WP3 – Bladeless expander for small-scale sCO2 applications (lead UNIFI)
WP3 aimed to investigate an innovative bladeless turbomachinery solution for small-scale sCO2 cycle applications (0.1–1 MWe), leveraging existing know-how on Tesla turbines designed for two-phase and ORC applications, developed by UNIFI and UNIGE.
T3.1
In T3.1, to fully understand the potential of the Tesla turbine for sCO2 applications, the fluid dynamic assessment of the expander was carried out based on operating points defined in WP1. High-fidelity models ranging from 1D to 3D (e.g., using EES, Matlab-Python, Fluent, CFX) were developed or improved from existing ones, incorporating knowledge and methodologies transferred from WP2 (POLIMI).
The component models were developed to define the optimal geometry of the Tesla expander, its on-design performance, and off-design performance maps. Based on the results of T3.3, the performance models were validated for future design applications.
T3.2
In T3.2, the adaptation of an existing sCO2 test bench located at UNIFI premises was carried out by UNIFI. In parallel, a modification of an sCO2 Tesla turbine prototype provided by UNIGE was performed to ensure proper integration of the turbomachinery within the test bench.

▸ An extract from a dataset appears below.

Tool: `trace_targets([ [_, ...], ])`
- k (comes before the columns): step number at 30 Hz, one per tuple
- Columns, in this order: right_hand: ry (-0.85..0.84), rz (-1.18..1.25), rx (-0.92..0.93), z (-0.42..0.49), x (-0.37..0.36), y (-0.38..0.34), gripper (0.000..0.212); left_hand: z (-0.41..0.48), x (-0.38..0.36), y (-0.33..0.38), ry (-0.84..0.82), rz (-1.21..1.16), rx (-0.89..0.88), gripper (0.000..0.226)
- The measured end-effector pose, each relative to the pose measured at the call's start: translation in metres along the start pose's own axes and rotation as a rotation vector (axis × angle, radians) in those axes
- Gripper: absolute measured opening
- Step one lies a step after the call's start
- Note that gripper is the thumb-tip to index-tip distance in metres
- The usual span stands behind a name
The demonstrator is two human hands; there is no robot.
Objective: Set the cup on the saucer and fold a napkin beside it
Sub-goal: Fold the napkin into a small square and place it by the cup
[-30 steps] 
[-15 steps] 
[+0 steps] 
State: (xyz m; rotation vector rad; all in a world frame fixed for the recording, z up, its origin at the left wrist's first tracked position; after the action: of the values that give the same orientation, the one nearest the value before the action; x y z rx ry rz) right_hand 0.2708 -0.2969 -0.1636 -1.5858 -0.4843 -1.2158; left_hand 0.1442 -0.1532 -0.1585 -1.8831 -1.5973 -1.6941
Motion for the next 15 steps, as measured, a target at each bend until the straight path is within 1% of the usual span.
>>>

The integrated test rig enabled operation at turbine inlet conditions of approximately 100 bar and 100°C, with outlet conditions around 40 bar. Key parameters such as flow rate, temperature, and pressure of sCO2 were measured at various significant sections. Preliminary start-up tests of the test bench coupled with the Tesla turbine prototype were conducted to ensure system stability.
T3.3
In T3.3, the Tesla bladeless expander prototype (developed by UNIGE) for sCO2 was successfully operated within the UNIFI CO2 test rig, providing a unique reference in the Italian and broader EU landscape for this type of expander.
The main outcome of this task was the proof of concept of the bladeless expander technology in the kW power range, achieving TRL 4. Experimental results were also used to validate the performance models developed in T3.1, as well as the plant thermo-economic models from T1.1.